Ora il connubio (pur strano che sia, in effetti) è durato poco meno di mezzo secolo buono buono (dalla fine degli anni Settanta a oggi), senza che nessuno sollevasse eccezioni: invece, dopo il 2010 grossomodo, le voci di dissenso si sono fatte via via più frequenti e autorevoli proprio internamente al movimento delle etichette indipendenti, includendo, nomi di grande peso come opinion-makers (tra cui quello di Garrett Oliver, fondatore della Brooklyn Brewery), fautori della riappropriazione di formati differenti (e più ambiziosi) per la somministrazione di differenti tipologie birrarie, in luogo della genericità dello shaker.

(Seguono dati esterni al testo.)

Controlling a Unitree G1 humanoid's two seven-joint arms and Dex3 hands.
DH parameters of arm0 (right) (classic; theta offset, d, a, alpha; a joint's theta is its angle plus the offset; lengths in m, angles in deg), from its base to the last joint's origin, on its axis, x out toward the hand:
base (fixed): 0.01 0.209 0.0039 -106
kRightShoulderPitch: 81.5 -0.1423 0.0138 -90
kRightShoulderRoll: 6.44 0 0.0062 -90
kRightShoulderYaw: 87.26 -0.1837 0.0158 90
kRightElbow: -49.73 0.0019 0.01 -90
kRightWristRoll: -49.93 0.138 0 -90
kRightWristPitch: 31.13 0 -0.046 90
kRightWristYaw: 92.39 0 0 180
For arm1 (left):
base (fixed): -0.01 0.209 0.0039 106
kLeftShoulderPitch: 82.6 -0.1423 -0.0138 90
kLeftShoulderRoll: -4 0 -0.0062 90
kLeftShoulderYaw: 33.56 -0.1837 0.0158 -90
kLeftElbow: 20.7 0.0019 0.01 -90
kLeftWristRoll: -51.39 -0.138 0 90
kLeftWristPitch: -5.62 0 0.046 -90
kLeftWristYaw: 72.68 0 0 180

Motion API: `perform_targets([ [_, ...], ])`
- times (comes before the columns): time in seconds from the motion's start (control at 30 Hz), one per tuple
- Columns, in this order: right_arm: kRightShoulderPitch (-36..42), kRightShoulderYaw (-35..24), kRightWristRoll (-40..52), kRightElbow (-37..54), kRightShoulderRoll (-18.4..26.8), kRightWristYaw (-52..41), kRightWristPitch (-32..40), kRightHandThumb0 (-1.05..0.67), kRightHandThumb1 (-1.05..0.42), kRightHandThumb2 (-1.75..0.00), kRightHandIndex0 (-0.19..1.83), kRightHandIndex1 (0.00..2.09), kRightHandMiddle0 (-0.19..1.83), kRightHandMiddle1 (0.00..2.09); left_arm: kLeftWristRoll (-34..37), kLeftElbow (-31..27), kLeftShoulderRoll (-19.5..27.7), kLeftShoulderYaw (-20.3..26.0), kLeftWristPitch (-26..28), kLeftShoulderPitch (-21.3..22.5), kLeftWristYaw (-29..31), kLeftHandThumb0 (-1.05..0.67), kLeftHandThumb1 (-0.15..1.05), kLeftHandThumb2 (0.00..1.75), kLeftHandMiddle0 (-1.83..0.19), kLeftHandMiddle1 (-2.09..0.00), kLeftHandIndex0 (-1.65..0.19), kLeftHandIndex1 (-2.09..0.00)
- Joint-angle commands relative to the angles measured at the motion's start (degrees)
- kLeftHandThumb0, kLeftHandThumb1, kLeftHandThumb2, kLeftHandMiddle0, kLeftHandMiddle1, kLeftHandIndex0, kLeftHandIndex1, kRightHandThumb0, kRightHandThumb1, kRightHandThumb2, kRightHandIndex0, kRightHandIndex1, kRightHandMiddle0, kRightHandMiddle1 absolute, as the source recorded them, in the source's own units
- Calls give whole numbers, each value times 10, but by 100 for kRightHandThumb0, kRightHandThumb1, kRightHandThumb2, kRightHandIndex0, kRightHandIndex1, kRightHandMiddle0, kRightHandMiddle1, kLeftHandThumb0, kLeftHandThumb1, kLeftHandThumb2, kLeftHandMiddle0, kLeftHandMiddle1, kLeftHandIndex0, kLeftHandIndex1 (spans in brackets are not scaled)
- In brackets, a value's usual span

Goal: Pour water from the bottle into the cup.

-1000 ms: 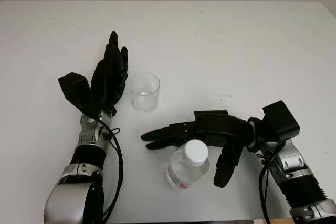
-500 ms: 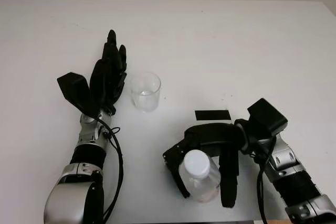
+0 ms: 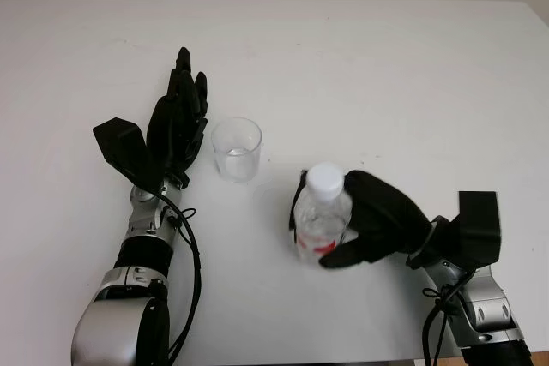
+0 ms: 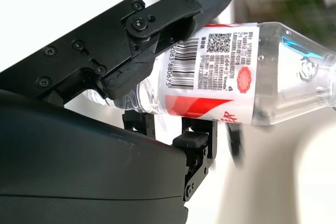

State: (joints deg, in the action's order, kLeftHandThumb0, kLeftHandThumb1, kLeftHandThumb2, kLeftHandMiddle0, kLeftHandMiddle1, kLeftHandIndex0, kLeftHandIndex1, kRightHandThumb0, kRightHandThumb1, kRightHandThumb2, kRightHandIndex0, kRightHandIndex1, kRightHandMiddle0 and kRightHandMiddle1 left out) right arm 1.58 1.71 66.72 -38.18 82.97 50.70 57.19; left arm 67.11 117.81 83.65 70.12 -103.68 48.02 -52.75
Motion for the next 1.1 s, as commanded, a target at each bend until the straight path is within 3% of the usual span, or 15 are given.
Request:
perform_targets([
  [0.0,-1,-15,4,-9,-18,23,-21,-21,-105,-35,138,209,116,209,0,-4,-1,0,1,2,1,-84,105,72,16,-5,19,-2],
  [0.2,-21,-35,-12,-51,-49,91,-66,-23,-105,-33,151,209,130,209,4,-3,1,1,3,2,9,-85,105,71,16,-5,19,-2],
  [0.3,-37,-43,-13,-73,-55,113,-76,-23,-105,-38,179,209,163,209,4,-2,2,2,3,3,13,-85,105,71,16,-5,19,-2],
  [0.43,-68,-52,-33,-93,-62,175,-63,-23,-105,-38,183,209,170,209,1,3,4,2,-2,5,17,-85,105,71,17,-5,19,0],
  [0.57,-99,-50,-62,-110,-53,213,-42,-21,-105,-36,155,209,136,209,1,3,4,2,1,5,19,-85,105,71,17,-5,19,0],
  [0.67,-133,-43,-99,-114,-46,251,3,-20,-105,-34,150,209,123,209,1,3,4,3,2,5,17,-84,105,71,17,-5,19,0],
  [0.73,-163,-33,-142,-143,-40,281,-10,-17,-105,-32,149,209,121,209,1,0,3,3,3,4,15,-85,105,70,16,-6,18,-1],
  [0.77,-181,-26,-168,-165,-36,296,-27,-13,-100,-36,155,209,130,209,1,-1,2,3,3,2,14,-85,105,70,17,-5,19,0],
  [0.9,-238,-9,-228,-238,-25,335,-62,-11,-82,-65,165,209,155,209,2,-7,0,4,2,-3,11,-85,105,70,16,-5,18,-1],
  [1.0,-275,13,-286,-296,-7,373,-105,-12,-76,-75,138,209,145,209,-2,-9,1,2,1,-6,6,-85,105,71,16,-6,18,-1],
  [1.07,-294,23,-310,-327,-1,388,-124,-12,-75,-75,135,209,139,209,-3,-8,1,1,-1,-7,6,-85,105,71,17,-5,18,-1],
])
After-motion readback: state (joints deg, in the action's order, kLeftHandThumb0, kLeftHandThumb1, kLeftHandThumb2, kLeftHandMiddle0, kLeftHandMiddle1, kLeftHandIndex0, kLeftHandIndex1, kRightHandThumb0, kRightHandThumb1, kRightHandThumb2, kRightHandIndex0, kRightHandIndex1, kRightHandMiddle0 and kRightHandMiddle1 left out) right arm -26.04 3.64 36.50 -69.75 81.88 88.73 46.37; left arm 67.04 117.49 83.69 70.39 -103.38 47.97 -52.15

Shaker il cui tramonto è tuttavia ancora ben lontano: la validità e i consensi di cui quest’esemplare gode resistono, infatti, più che efficacemente. In particolare perché la sua linearità e la sua architettura continuano a sembrale l’ideale per il consumo di Ales e Lagers a stelle e strisce: birre (dalle Apa alle Double Ipa, passando per le Ipl) votate a sparare tutta e subito, senza risparmio di forze, l’intera riserva delle proprie cartucce olfattive incentrate sul luppolo. E dunque, sebbene messa in discussione, la diffusione di questo modello è tuttora ampia; in special modo laddove si produce e beve, massicciamente, ispirandosi alle tipologie statunitensi: tra l’altro (oltre che, ad esempio, in Scandinavia) proprio nella nostra Capitale, dove addirittura quella americana ha generato a sua volta uno spin-off, la cosiddetta pinta romana, dalle dimensioni ulteriormente ridotte, pari a 33 centilitri.